WHAT THIS TASK INVOLVES: State the number of lines in the listing below that contain the word "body", and nothing besides.

DATASET RECORDS:
________________
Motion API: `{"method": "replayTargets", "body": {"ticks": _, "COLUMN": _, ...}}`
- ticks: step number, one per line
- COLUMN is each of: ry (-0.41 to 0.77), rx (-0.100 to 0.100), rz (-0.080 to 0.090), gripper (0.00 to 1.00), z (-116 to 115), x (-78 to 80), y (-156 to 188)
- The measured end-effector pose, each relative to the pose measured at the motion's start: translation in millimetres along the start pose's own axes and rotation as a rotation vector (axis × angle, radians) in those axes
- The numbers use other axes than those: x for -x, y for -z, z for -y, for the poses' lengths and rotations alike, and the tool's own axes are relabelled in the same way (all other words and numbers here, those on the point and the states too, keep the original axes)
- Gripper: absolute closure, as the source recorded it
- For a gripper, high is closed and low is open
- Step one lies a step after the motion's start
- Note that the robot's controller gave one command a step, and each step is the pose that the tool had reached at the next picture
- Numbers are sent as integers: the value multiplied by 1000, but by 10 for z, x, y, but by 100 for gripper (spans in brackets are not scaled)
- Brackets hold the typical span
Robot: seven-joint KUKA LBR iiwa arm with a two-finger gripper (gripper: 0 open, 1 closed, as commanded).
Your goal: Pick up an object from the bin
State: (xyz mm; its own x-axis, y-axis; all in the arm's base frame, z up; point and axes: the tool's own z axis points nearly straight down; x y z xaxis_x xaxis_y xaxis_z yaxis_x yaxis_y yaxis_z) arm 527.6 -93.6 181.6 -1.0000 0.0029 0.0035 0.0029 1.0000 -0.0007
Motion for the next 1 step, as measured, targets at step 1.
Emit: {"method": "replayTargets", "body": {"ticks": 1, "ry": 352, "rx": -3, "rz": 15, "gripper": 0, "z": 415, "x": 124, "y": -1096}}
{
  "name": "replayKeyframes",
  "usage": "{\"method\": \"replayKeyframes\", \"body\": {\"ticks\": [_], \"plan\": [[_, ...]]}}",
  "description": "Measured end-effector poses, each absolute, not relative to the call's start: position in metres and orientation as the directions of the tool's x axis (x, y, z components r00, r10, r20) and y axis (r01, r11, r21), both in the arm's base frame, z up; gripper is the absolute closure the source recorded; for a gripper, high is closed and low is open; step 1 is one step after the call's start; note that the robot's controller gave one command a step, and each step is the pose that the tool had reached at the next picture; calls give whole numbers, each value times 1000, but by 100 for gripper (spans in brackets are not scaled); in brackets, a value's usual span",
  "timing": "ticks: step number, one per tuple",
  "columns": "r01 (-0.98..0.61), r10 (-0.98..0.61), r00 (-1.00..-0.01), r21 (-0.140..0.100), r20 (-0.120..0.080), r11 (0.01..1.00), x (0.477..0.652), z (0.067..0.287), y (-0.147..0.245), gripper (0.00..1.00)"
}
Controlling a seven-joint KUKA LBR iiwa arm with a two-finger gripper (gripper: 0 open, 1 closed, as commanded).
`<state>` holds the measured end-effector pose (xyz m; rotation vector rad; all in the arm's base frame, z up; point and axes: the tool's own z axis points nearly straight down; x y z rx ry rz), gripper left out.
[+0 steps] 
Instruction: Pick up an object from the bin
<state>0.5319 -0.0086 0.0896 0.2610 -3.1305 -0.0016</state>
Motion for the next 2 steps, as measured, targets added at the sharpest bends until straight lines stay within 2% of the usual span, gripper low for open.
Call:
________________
ANSWER BOX: 3